Indeed, Koons’s Smooth Egg with Bow (Magenta/Violet) transcends mere representation to become a powerful visual archetype. The particular formal characteristics that Koons bestows upon the work, from the otherworldly sheen of its impeccable surface to the overwhelming scale of its sheer size, gives the sense that the sculpture doesn’t necessarily represent any specific, particular egg, but rather suggests a universal idea of an egg, as if embedded in some distant memory or dream. According to Koons, “Archetypes are really things that help everyone survive in the world. So they are bigger than everybody. That is the reason for their scale” (J. Koons, quoted in T. Goodeve, “Euphoric Enthusiasm: Jeff Koon’s Celebration,” Parkett, No. 50-51, December 1997, p. 90). With its heroic scale, gleaming surface and dazzling Crayola colors, Smooth Egg with Bow (Magenta/Violet) captures the very essence of egg-ness, making it the very embodiment of all the conflated ideas that are contained within its shiny foil wrapper.

Throughout his career, Koons has explored the theme of sex in his work, and the undercurrents of desire and sexual procreation are present in the Celebration series as well. Perhaps no more so than in the symbolic evocation of the egg, with its potential to carry human life, is the life-giving symbolism of sex invoked. Like in work of Brâncuşi who also explored the ovoid form of the egg with its aesthetically pleasing curves and potent symbolism, the egg becomes a symbol of hope, an optimistic opportunity and a powerful visual reminder of the power of sexual procreation to bring new life into the world. Koons presents the perfect embodiment of that egg with all its potential, wrapped in shimmering foil paper and crowned with a bow in Smooth Egg with Bow (Magenta/Violet).

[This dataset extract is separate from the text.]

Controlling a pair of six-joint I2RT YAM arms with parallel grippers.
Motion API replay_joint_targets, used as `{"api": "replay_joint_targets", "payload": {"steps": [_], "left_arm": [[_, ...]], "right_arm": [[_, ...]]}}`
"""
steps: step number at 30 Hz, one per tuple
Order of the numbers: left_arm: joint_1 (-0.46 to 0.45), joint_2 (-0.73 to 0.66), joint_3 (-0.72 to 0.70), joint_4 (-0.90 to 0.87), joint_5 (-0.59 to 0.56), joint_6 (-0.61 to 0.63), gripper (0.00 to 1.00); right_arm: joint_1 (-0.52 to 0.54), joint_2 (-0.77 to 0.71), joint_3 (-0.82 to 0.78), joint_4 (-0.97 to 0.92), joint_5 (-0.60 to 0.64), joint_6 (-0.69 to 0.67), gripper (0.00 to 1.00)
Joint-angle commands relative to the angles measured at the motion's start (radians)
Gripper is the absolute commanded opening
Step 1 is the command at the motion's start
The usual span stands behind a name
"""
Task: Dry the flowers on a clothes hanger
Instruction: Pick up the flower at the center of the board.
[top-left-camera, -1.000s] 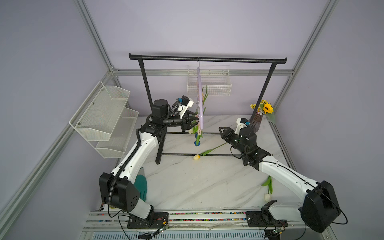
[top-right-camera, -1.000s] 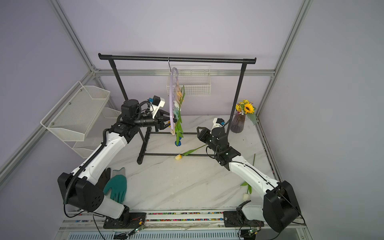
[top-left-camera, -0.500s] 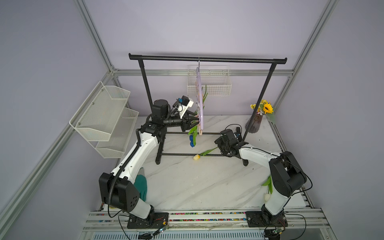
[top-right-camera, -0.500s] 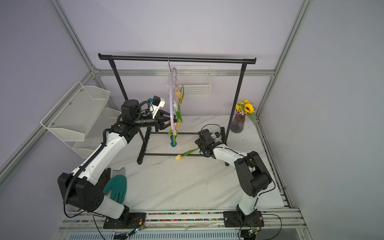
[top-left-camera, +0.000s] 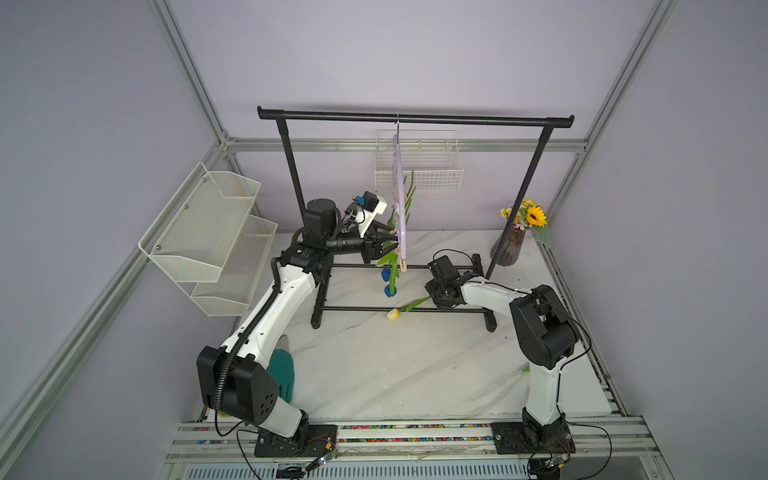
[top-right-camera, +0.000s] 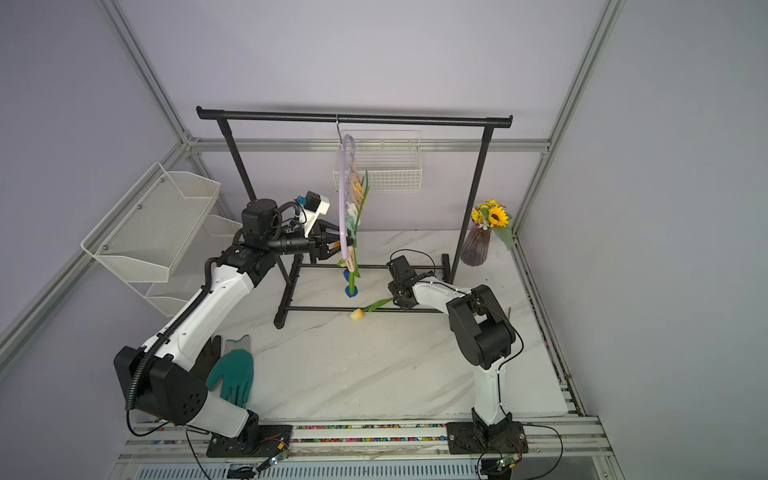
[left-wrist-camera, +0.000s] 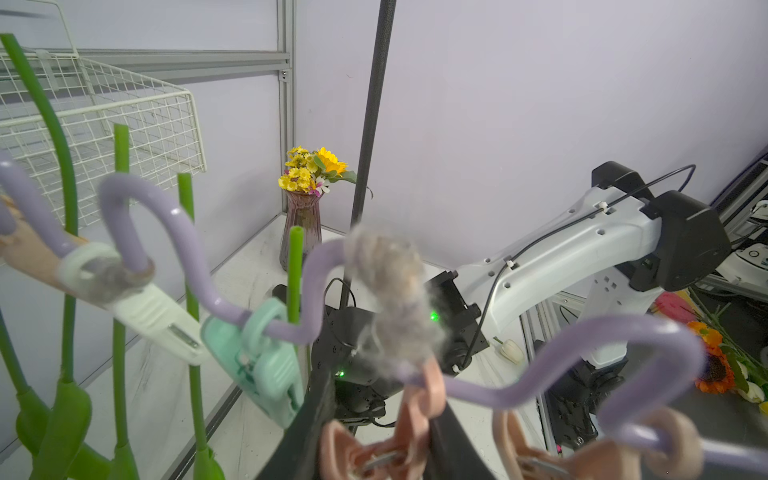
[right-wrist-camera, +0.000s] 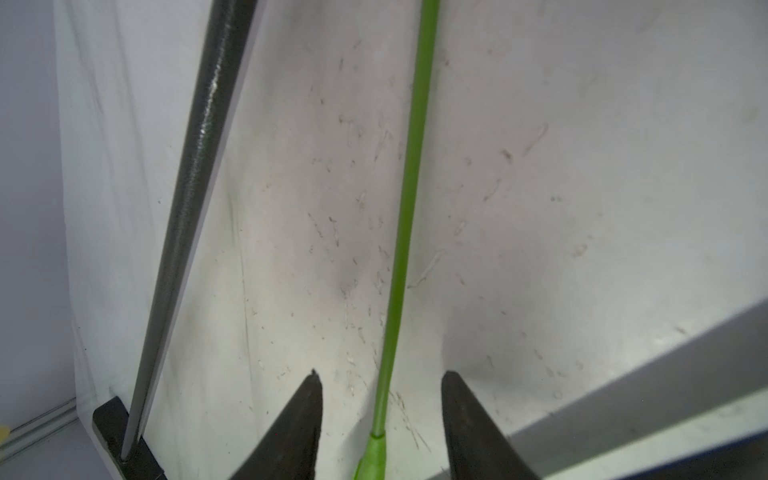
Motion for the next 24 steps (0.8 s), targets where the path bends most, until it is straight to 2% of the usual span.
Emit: {"api": "replay_joint_targets", "payload": {"steps": [1, 7, 10, 14, 21, 24], "left_arm": [[-0.003, -0.045, 0.011, 0.000, 0.001, 0.011, 0.34], [-0.003, -0.050, 0.002, 0.010, 0.006, 0.012, 0.34], [-0.003, -0.052, 0.000, 0.009, 0.006, 0.015, 0.34], [-0.001, -0.053, -0.002, 0.010, 0.006, 0.019, 0.34], [0.000, -0.065, -0.011, 0.010, 0.003, 0.024, 0.34], [0.002, -0.071, -0.013, 0.009, 0.003, 0.025, 0.34]], "right_arm": [[-0.006, 0.032, 0.036, -0.069, 0.006, 0.053, 0.47], [-0.007, 0.082, 0.090, -0.089, -0.017, 0.052, 0.40], [-0.006, 0.093, 0.106, -0.096, -0.026, 0.048, 0.27], [-0.007, 0.112, 0.125, -0.126, -0.036, 0.040, 0.21], [-0.008, 0.126, 0.110, -0.073, -0.060, 0.013, 0.00], [-0.008, 0.110, 0.099, -0.045, -0.056, -0.014, 0.00]]}}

In his over a decade-long quest for excellence, Koons never compromised the integrity of his vision in the Celebration series, and Smooth Egg with Bow (Magenta/Violet) is a gleaming example of the power of the artist’s commitment to his craft. Curator Scott Rothkopf described: “Settling, for Koons, is never an option. Corners cannot be cut. Though his standards continue to escalate, this dedication to perfection has been present from the very beginning of his career. ...his sedulous craftsmanship and increasing technological innovation have broken new ground for art and enmeshed it more forcefully within the visual logic of the contemporary world. … It evinces an insanity bound by reason. … We are gripped by the exactness of their minute details but also by the absurdity of anyone laboring so long and hard… Koons’s sculptures and paintings embody the maniacal dream of the perfect object” (S. Rothkopf, op. cit., p. 31). Indeed, Smooth Egg with Bow (Magenta/Violet) is a spectacular embodiment of this, the artist’s endless, all-consuming obsession with creating the perfect object. A gleaming symbol of the artist’s long-running themes, it is a powerful recurring motif which Koons transforms the delicate egg into a potent visual icon.